(Magyar) A kiállítás


The exhibition


The Hiroshima-Nagasaki Atomic Bomb exhibition is the first permanent exhibition in Europe that shows the effects of nuclear weapons on our surroundings and on the human body. The exhibition would like to draw attention to the nuclear threat which is still present these days. The exhibition intends to showcase the horror of experiencing the bombings.The ‘Now, I am become Death, the destroyer of worlds’ exhibition is a result of an ongoing formal cooperation of our museum and the Hiroshima Peace Memorial Museum and Nagasaki Atomic Bomb Museum.

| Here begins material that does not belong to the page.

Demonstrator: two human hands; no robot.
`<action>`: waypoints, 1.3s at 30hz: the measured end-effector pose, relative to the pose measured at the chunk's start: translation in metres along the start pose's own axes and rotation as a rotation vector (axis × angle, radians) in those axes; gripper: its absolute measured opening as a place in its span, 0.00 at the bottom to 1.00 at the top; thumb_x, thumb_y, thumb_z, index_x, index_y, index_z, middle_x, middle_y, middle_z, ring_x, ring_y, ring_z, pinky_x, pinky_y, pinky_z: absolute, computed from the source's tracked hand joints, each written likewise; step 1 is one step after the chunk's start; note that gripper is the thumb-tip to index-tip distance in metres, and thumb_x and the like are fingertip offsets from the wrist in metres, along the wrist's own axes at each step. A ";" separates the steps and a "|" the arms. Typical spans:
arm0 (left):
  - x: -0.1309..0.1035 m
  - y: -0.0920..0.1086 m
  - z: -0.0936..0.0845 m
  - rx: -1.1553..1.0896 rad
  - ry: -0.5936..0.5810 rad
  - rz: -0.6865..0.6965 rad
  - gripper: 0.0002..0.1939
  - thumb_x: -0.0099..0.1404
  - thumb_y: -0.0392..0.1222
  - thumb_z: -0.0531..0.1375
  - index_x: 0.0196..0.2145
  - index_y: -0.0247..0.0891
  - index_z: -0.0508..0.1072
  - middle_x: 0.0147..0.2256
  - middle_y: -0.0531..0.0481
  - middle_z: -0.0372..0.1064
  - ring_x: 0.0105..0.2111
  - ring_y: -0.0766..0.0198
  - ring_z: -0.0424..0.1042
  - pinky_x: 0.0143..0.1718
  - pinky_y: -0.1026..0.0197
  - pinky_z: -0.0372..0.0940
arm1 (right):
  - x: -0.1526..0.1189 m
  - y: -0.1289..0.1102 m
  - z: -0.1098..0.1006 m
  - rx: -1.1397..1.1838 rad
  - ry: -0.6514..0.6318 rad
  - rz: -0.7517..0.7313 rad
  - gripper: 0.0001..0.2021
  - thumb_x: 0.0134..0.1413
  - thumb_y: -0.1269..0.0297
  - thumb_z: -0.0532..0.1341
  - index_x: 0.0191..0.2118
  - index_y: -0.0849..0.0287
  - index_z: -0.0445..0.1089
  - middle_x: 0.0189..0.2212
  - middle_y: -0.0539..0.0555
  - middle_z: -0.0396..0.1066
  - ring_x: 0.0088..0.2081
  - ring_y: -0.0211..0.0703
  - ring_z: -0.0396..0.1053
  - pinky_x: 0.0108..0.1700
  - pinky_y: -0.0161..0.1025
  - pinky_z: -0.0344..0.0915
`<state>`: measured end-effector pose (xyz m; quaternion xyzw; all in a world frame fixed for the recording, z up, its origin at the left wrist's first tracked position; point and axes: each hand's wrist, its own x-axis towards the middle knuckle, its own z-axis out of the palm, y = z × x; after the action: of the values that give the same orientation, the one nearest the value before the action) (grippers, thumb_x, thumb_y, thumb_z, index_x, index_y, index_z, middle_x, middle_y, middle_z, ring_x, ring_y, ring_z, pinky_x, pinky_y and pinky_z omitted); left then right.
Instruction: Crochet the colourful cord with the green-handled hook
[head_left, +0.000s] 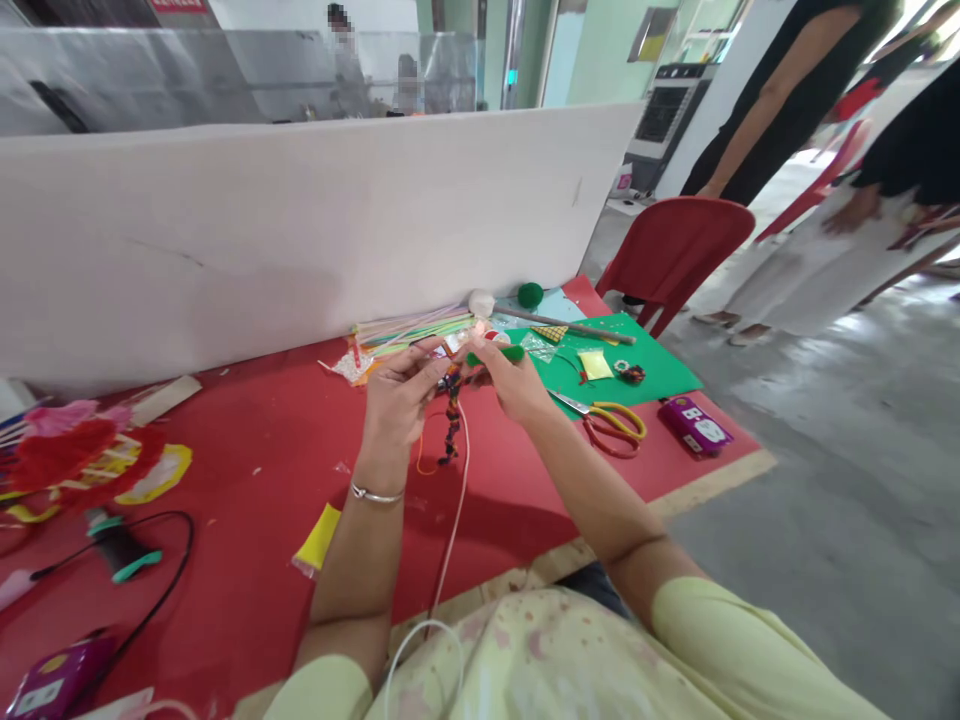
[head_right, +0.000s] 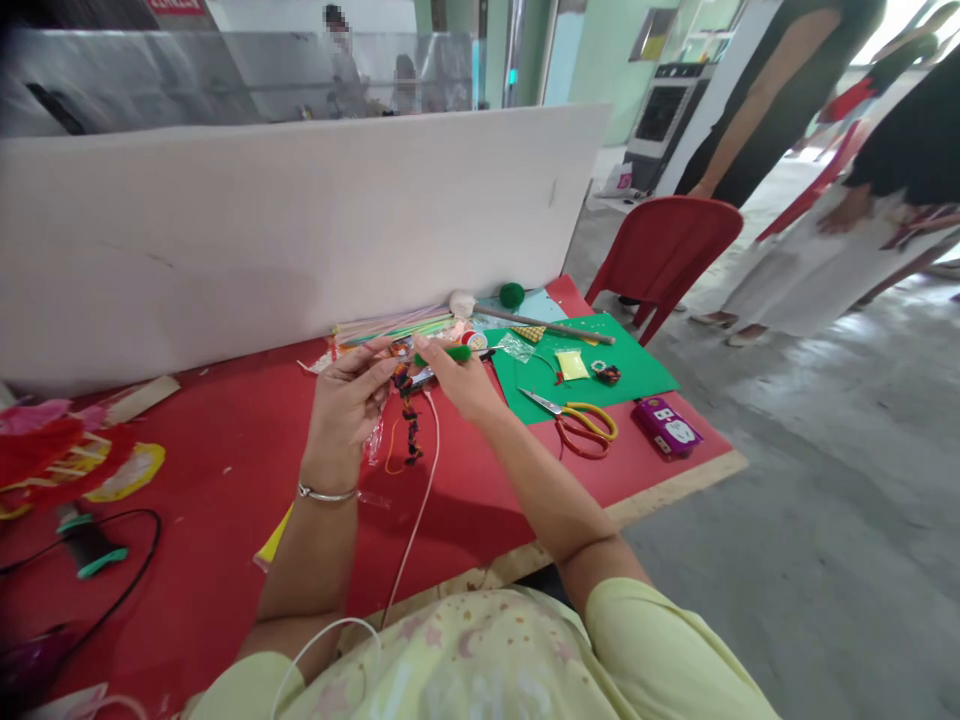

Original artefacts arrived from Hiroshima and Nagasaki offered by these municipalities. The original exhibition could be visited between June 1 and October 31 2017, then between 2 January and 31 August 2018. From September 2018, original artefacts were replaced with replicas that are intended to show the effect of nuclear weapons.
This glass bottle was found in a construction site near the hypocenter. Several bottles deformed in a similar manner were found at the same site, evidence of the intensity of the bomb’s heat.
Shigeru Orimen (then 13) was a first-year student at the Second Hiroshima Prefectural Junior High School. He was exposed to the bomb while mobilized to demolish buildings. The next day, his mother, Shigeko (then 37), began wandering through the devastated city, searching desperately for him. Early in the morning of August 9th, she finally found his body with this charred water bottle and his lunchbox clutched under his stomach. Shigeru had plowed and cultivated some fields on a mountain. He had done this work for his mother as his father and elder brother were drafted for military service. The contents of the lunch in the box came from the first harvest from his fields. He had been so delighted with his lunch that day. Shigeko felt especially sorry that he had died without taking a bite.
On May 27, 2016, former President of the United States of America Barack Obama became the first sitting head of a country in possession of nuclear weapons to visit Peace Memorial Park and Hiroshima Peace Memorial Museum. The exhibits he looked at included the paper cranes made by Sadako Sasaki, who hoped her leukemia would be cured, but died 10 years after the atomic bombing. President Obama then folded and gave four paper cranes to Hiroshima City and wrote a message to promote the abolition of nuclear weapons.